__PROBLEM__
From the listing below, reproduce word for word the part that opens with the line containing "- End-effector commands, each" and closes with the line containing "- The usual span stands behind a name"; reproduce nothing else.
EXERCISE DATA START
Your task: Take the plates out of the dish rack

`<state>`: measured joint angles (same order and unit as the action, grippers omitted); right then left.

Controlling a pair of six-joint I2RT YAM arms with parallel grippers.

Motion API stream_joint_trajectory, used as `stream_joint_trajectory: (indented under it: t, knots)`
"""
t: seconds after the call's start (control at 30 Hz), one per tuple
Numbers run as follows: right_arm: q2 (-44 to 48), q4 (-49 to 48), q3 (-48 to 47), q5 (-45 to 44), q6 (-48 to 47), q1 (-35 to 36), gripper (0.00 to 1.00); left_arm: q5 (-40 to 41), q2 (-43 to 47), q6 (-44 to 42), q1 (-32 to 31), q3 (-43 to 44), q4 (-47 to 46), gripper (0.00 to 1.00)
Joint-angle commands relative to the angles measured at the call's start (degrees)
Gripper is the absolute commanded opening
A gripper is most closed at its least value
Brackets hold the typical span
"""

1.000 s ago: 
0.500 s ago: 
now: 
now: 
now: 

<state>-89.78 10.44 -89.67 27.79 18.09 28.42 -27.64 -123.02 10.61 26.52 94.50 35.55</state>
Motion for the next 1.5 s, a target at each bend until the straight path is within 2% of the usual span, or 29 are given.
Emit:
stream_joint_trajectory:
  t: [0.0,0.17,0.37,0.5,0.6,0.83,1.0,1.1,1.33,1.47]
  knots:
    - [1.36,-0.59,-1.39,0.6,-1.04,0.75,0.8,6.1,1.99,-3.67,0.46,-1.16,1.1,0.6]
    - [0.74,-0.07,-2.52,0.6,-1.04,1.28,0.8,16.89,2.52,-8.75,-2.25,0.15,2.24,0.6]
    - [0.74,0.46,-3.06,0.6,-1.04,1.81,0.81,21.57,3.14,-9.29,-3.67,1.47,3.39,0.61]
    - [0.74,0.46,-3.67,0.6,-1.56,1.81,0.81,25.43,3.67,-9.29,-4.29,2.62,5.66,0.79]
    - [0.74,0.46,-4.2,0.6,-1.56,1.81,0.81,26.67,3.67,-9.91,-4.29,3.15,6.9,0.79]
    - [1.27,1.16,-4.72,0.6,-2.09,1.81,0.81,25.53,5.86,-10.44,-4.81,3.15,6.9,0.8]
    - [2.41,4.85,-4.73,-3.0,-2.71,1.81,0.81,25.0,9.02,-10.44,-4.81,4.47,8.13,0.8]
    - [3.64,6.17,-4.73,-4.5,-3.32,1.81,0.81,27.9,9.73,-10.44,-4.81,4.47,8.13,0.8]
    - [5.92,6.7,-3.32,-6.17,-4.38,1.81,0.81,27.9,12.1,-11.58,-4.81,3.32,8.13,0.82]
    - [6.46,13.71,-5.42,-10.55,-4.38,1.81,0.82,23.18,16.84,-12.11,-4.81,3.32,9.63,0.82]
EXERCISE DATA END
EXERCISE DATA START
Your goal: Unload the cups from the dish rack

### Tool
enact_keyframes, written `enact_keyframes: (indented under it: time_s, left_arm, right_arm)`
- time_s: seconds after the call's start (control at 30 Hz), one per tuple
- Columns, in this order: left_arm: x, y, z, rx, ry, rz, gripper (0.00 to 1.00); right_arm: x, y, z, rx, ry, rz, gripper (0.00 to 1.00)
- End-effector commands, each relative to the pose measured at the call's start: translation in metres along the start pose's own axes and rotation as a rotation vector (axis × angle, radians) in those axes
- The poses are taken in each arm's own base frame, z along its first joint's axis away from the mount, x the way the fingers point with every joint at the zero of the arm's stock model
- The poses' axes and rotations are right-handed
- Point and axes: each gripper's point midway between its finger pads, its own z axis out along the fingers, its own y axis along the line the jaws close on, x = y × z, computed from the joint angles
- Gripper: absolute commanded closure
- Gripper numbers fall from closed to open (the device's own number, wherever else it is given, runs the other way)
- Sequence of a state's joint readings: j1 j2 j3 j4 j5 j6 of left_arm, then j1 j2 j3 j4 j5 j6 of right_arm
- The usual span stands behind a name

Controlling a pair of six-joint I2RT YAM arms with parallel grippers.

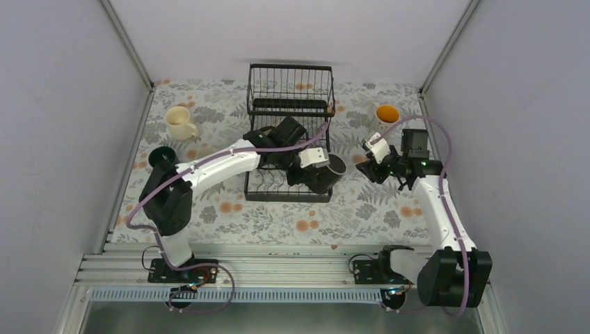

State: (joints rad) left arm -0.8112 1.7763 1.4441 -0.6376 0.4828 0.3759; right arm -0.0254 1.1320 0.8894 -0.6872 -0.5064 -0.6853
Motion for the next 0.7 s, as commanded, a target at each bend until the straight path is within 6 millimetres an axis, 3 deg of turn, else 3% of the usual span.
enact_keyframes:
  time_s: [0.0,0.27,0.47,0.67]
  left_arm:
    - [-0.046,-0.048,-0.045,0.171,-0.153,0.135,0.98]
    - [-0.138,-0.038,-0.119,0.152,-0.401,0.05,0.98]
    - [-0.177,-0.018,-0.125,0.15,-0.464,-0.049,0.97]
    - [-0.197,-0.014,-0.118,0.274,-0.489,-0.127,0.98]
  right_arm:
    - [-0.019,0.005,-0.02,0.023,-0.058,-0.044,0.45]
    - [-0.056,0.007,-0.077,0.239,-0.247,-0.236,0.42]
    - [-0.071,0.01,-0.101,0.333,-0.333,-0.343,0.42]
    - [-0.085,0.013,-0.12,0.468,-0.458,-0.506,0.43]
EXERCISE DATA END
__RESPONSE__
- End-effector commands, each relative to the pose measured at the call's start: translation in metres along the start pose's own axes and rotation as a rotation vector (axis × angle, radians) in those axes
- The poses are taken in each arm's own base frame, z along its first joint's axis away from the mount, x the way the fingers point with every joint at the zero of the arm's stock model
- The poses' axes and rotations are right-handed
- Point and axes: each gripper's point midway between its finger pads, its own z axis out along the fingers, its own y axis along the line the jaws close on, x = y × z, computed from the joint angles
- Gripper: absolute commanded closure
- Gripper numbers fall from closed to open (the device's own number, wherever else it is given, runs the other way)
- Sequence of a state's joint readings: j1 j2 j3 j4 j5 j6 of left_arm, then j1 j2 j3 j4 j5 j6 of right_arm
- The usual span stands behind a name

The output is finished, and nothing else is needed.